Assignment: Of the entries that follow, how many lines hold the string "finger"? Write the number and nothing more.

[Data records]
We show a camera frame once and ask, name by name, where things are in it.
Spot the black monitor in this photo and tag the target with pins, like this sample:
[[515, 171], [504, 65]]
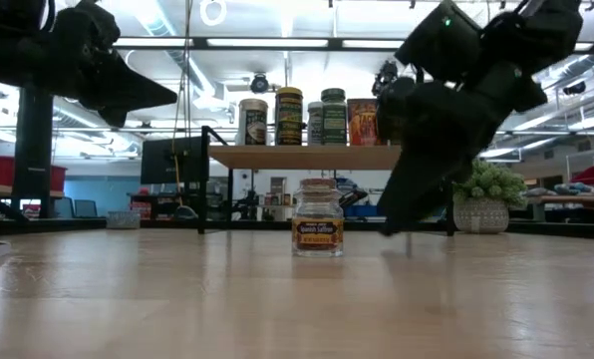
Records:
[[170, 159]]

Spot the wooden shelf black metal legs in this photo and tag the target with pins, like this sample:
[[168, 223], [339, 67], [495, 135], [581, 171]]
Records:
[[302, 157]]

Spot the red tool cart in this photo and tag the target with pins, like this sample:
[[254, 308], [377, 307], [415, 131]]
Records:
[[140, 207]]

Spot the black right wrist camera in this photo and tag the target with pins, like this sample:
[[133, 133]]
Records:
[[394, 114]]

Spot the blue storage bins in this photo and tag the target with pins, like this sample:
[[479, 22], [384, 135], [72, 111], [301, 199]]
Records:
[[364, 210]]

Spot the spice jar green lid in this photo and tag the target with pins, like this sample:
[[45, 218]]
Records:
[[334, 117]]

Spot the small saffron jar cork stopper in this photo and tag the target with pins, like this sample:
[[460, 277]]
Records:
[[317, 224]]

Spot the cloth pile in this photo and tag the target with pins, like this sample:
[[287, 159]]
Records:
[[571, 189]]

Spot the background black robot arm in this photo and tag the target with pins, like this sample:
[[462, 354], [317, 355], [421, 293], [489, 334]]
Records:
[[249, 199]]

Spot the green succulent in patterned pot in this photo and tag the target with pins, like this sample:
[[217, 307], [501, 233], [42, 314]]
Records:
[[486, 197]]

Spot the black overhead rig camera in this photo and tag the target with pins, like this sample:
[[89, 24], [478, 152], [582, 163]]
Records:
[[259, 83]]

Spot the wooden side table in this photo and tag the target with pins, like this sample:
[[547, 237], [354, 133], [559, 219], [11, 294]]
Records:
[[576, 200]]

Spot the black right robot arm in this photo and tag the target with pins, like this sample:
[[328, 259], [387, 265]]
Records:
[[536, 30]]

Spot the black aluminium rig frame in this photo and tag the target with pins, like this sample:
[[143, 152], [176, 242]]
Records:
[[33, 149]]

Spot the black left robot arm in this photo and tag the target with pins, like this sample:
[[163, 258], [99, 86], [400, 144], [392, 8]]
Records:
[[8, 45]]

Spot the furikake seasoning jar tan lid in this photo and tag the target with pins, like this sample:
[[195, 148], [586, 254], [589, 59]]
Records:
[[252, 124]]

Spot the blue chair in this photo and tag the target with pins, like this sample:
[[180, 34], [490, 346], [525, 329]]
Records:
[[65, 207], [85, 208]]

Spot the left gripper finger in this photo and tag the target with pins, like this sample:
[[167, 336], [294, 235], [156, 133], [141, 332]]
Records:
[[122, 90]]

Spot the dark spice jar yellow lid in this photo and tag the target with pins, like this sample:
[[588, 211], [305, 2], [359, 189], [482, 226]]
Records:
[[288, 117]]

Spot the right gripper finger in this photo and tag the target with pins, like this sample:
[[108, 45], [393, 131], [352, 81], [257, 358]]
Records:
[[421, 189]]

Answer to the problem: 2